## Exercise directions
Copy out the lines of the material that include the string "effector".
::: Recorded data :::
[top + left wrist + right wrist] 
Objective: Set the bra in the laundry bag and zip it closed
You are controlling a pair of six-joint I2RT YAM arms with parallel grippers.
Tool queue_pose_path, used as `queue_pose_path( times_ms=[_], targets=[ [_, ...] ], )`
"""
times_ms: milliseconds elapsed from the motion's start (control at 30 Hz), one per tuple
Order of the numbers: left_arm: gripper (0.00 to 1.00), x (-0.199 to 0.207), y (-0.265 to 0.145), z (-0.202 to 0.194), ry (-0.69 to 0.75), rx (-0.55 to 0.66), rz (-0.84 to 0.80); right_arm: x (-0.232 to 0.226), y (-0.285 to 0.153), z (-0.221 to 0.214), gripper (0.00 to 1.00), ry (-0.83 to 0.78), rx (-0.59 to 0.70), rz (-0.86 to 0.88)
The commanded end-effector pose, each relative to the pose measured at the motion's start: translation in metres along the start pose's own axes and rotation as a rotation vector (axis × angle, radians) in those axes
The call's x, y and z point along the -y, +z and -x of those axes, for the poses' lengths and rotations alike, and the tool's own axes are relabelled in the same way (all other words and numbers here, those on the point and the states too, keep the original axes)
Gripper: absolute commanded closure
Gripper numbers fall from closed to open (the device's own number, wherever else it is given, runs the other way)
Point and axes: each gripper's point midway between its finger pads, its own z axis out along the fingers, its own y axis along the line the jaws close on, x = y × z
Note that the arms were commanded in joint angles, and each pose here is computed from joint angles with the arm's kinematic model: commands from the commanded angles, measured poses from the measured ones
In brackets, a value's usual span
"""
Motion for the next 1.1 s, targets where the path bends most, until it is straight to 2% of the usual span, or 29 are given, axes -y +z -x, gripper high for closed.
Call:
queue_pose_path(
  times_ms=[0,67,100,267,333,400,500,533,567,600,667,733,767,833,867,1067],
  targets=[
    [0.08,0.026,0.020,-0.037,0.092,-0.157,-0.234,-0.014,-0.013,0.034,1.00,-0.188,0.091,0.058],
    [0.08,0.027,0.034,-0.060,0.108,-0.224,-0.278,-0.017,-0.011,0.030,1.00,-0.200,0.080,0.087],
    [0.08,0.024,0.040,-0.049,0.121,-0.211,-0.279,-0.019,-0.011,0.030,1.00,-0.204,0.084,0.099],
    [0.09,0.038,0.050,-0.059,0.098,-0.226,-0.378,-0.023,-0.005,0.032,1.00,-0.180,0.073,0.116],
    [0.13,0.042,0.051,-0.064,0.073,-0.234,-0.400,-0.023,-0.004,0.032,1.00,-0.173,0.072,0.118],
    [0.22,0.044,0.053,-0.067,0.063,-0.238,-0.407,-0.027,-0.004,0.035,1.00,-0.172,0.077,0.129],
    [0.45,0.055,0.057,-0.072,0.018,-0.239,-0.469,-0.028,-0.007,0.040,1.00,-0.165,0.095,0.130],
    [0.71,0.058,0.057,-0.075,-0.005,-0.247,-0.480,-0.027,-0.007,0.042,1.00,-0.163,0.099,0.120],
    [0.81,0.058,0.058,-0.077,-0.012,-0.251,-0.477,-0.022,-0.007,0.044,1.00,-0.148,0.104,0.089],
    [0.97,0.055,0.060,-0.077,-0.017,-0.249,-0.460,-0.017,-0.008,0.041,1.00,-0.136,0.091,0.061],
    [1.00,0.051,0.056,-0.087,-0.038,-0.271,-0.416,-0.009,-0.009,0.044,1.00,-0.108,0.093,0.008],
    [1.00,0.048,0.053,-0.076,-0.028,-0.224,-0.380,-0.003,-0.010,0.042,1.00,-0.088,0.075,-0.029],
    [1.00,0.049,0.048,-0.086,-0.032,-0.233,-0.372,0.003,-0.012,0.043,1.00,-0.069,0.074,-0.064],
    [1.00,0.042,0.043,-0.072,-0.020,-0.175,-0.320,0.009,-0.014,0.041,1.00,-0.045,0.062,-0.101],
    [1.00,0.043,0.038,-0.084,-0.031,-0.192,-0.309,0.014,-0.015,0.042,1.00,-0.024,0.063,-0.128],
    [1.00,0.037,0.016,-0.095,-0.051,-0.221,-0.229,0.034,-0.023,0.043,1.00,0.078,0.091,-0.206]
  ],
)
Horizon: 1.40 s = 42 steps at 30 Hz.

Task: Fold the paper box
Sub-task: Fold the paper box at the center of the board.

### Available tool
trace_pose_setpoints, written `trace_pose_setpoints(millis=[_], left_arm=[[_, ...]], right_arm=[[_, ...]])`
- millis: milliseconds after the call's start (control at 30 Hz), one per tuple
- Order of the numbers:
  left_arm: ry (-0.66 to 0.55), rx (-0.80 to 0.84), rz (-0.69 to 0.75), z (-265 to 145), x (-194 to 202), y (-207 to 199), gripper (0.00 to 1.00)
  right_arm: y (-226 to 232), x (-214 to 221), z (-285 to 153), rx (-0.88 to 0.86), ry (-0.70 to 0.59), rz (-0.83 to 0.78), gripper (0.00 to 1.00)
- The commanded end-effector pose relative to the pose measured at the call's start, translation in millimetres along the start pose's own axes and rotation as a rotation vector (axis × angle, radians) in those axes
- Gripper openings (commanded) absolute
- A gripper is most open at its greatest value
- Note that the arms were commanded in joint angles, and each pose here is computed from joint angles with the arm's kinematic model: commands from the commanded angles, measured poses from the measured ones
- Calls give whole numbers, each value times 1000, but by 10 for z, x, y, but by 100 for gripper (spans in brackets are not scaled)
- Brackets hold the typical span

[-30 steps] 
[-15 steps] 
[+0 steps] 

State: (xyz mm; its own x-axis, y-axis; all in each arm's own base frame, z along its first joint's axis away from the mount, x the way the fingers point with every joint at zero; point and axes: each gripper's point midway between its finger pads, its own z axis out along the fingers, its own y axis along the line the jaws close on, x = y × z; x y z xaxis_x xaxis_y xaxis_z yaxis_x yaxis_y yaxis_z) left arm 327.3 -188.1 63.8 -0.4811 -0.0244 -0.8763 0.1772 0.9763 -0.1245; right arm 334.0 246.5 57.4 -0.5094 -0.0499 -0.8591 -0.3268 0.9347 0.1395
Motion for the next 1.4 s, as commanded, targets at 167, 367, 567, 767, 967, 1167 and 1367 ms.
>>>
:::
## Solution to this task
The commanded end-effector pose, each relative to the pose measured at the motion's start: translation in metres along the start pose's own axes and rotation as a rotation vector (axis × angle, radians) in those axes
- The commanded end-effector pose relative to the pose measured at the call's start, translation in millimetres along the start pose's own axes and rotation as a rotation vector (axis × angle, radians) in those axes

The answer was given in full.